Return each line of the data below exactly, omitting any pictures.

──────── PROVIDED MATERIAL ────────

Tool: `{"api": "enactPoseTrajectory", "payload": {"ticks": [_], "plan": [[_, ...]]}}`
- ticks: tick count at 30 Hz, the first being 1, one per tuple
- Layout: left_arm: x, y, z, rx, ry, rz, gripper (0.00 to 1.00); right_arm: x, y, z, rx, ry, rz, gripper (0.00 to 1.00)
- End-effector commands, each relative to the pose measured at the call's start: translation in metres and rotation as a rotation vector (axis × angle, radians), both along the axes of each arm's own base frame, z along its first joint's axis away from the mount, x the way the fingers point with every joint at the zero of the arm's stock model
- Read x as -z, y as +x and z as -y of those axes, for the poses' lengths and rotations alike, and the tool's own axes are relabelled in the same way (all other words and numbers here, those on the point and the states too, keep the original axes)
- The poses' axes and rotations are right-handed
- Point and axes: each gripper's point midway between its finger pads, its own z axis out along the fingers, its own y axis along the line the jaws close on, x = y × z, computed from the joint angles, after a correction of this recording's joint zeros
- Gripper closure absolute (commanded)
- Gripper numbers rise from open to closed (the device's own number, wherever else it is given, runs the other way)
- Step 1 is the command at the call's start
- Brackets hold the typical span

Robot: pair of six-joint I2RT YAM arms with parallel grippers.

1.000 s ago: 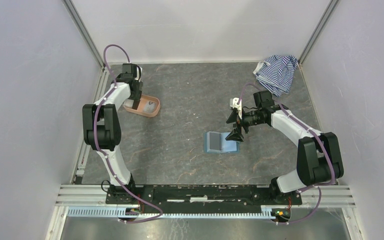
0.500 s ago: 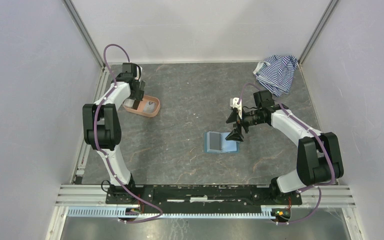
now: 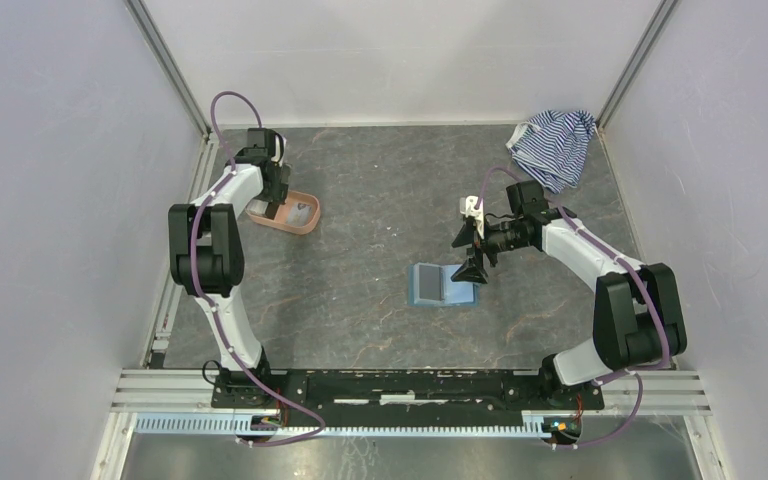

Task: Put the credit cards into the card holder
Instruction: Pick up the credit card from the storage box.

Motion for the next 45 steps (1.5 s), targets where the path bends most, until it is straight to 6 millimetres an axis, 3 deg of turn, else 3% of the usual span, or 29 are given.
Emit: {"api": "enactPoseTrajectory", "payload": {"ticks": [1, 11, 23, 27, 45], "plan": [[-0.010, 0.009, -0.005, -0.027, 0.011, 0.036, 0.23, -0.014, 0.009, -0.003, -0.018, 0.028, 0.044, 0.02], [-0.023, 0.010, -0.007, -0.030, 0.022, 0.063, 0.23, -0.014, 0.008, -0.003, -0.019, 0.029, 0.041, 0.02], [-0.025, 0.008, -0.009, -0.034, 0.033, 0.062, 0.26, -0.015, 0.008, -0.003, -0.019, 0.030, 0.048, 0.02], [-0.031, 0.009, -0.012, -0.039, 0.046, 0.072, 0.32, -0.015, 0.008, -0.003, -0.020, 0.029, 0.046, 0.02], [-0.051, 0.006, -0.009, -0.040, 0.028, 0.107, 0.38, -0.016, 0.007, -0.003, -0.022, 0.032, 0.048, 0.02]]}}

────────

§ TASK RESPONSE:
Tool: `{"api": "enactPoseTrajectory", "payload": {"ticks": [_], "plan": [[_, ...]]}}`
- ticks: tick count at 30 Hz, the first being 1, one per tuple
- Layout: left_arm: x, y, z, rx, ry, rz, gripper (0.00 to 1.00); right_arm: x, y, z, rx, ry, rz, gripper (0.00 to 1.00)
- End-effector commands, each relative to the pose measured at the call's start: translation in metres and rotation as a rotation vector (axis × angle, radians), both along the axes of each arm's own base frame, z along its first joint's axis away from the mount, x the way the fingers point with every joint at the zero of the arm's stock model
- Read x as -z, y as +x and z as -y of those axes, for the poses' lengths and rotations alike, and the tool's own axes are relabelled in the same way (all other words and numbers here, those on the point and the states too, keep the original axes)
- The poses' axes and rotations are right-handed
- Point and axes: each gripper's point midway between its finger pads, its own z axis out along the fingers, its own y axis along the line the jaws close on, x = y × z, computed from the joint angles, after a correction of this recording's joint zeros
- Gripper closure absolute (commanded)
- Gripper numbers rise from open to closed (the device's own number, wherever else it is given, runs the other way)
- Step 1 is the command at the call's start
- Brackets hold the typical span

Robot: pair of six-joint I2RT YAM arms with parallel grippers.

1.000 s ago: 
0.500 s ago: 
now: 

Task: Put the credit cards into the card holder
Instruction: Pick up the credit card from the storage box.

Motion for the next 45 steps (1.5 s), targets where the path bends most, until it is straight to 6 millimetres an axis, 3 deg of turn, else 3% of the usual span, or 29 are given.
Emit: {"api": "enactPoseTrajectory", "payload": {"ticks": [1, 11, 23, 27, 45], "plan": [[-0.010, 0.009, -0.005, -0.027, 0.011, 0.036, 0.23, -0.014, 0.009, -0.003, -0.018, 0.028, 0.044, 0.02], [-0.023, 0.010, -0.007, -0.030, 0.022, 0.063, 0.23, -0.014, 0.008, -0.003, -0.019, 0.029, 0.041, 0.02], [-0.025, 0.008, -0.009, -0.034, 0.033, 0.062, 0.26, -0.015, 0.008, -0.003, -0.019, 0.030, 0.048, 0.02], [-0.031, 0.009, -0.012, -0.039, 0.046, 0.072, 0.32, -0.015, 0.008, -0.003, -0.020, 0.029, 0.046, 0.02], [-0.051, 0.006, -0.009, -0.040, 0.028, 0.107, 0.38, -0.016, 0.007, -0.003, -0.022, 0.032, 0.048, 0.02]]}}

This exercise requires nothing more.